Esta pesquisa se debruça sobre a análise histórica das múltiplas formas de mobilização e das configurações de aldeamento protagonizadas por povos indígenas no cenário urbano da cidade do Rio de Janeiro, no tempo presente. O estudo se concentra em duas experiências emblemáticas que emergem no início do século XXI: a Aldeia Maraká’nà, estabelecida no antigo Museu do Índio, e a denominada "Aldeia Vertical", uma ocupação multiétnica em um edifício do programa "Minha Casa, Minha Vida".
Longe de serem fenômenos isolados, esses aldeamentos são aqui compreendidos como sujeitos históricos que, por meio de sua agência, produzem novas territorialidades, reelaboram memórias coletivas e constroem narrativas históricas próprias, desafiando a invisibilidade a que foram relegados pela historiografia tradicional. O projeto parte da premissa de que, embora a colonização possa ter se findado, o colonialismo não se findou e que seus ideais seguem pertencentes a narrativas históricas, em detrimento de outras.
A hipótese central que orienta esta investigação é que esses aldeamentos urbanos representam mais do que estratégias de sobrevivência ou de luta por moradia; eles se constituem como espaços de produção de história e de consciência histórica. Ao se estabelecerem na metrópole, esses coletivos indígenas engajam-se em um complexo processo de reelaboração do passado, ativando memórias ancestrais e de luta para legitimar sua presença e suas reivindicações no presente. Ao fazerem isso, eles produzem o que se propõe chamar de "cosmohistórias urbanas": narrativas históricas que partem de epistemologias e temporalidades não-ocidentais para dar sentido à sua existência na cidade, contestando a história oficial e as políticas de memória que historicamente os excluíram.
A emergência desses movimentos não pode ser desvinculada de um duplo processo histórico: a longa duração da presença indígena na cidade, sistematicamente invisibilizada, e a conjuntura específica do Rio de Janeiro nas primeiras décadas do século XXI, marcada por megaeventos esportivos e por um intenso processo de "empresariamento urbano". Essa conjuntura exacerbou conflitos por terra e moradia, empurrando para a esfera pública a luta de grupos historicamente marginalizados. A Aldeia Maraká'nà, em particular, surge como um símbolo potente dessa disputa, ao ocupar um espaço de grande valor simbólico – o antigo Museu do Índio – e resistir a um projeto de "revitalização" urbana que previa sua demolição. A Aldeia Vertical, por sua vez, emerge como um desdobramento desse conflito, realocando parte dos indígenas em um complexo habitacional, mas reconfigurando a luta pela territorialidade em um novo formato, o da "aldeia" em um edifício residencial.

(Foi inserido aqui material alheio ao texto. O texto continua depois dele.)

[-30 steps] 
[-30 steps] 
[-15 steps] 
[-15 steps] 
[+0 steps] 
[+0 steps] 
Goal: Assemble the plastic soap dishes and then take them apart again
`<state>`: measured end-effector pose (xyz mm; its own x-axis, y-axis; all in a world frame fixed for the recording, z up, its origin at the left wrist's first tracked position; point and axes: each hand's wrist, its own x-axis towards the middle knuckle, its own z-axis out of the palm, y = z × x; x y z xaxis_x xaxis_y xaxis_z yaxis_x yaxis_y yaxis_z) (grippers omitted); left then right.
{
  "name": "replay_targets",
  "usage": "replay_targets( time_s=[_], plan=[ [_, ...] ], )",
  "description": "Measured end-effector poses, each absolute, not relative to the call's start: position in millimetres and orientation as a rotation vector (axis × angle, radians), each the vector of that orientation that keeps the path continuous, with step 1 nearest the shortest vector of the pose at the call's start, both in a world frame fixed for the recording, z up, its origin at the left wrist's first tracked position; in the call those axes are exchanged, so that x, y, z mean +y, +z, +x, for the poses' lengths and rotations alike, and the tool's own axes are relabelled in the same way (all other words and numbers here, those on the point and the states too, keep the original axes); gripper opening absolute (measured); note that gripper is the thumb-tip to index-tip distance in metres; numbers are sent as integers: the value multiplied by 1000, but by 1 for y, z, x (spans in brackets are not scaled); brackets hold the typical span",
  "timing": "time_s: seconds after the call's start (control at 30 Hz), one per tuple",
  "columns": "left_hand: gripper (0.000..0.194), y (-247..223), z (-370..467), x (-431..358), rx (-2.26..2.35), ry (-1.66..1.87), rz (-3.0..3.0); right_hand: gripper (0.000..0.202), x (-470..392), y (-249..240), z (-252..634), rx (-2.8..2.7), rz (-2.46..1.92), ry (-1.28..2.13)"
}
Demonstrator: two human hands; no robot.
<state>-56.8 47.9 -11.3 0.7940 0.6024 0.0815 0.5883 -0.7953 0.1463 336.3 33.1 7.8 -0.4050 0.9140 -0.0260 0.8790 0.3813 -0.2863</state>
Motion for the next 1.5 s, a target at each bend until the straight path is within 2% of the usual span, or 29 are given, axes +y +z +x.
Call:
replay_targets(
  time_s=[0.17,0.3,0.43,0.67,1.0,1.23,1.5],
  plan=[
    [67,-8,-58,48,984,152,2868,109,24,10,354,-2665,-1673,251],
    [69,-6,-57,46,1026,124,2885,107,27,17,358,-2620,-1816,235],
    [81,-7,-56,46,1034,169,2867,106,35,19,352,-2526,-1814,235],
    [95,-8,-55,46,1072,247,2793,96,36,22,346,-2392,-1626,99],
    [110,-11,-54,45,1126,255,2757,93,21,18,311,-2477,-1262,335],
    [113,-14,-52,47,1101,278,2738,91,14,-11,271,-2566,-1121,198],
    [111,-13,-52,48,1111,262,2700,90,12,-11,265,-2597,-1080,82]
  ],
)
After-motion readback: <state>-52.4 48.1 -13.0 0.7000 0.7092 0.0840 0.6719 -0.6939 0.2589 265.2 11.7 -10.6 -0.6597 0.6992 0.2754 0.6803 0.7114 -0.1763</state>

Essas experiências, portanto, são aqui analisadas como fenômenos do tempo presente que condensam processos históricos de longa, média e curta duração: a violência colonial e o apagamento de suas memórias; as migrações forçadas para os centros urbanos ao longo do século XX; e a agência política indígena que se reorganiza e se torna visível diante das contradições do capitalismo contemporâneo.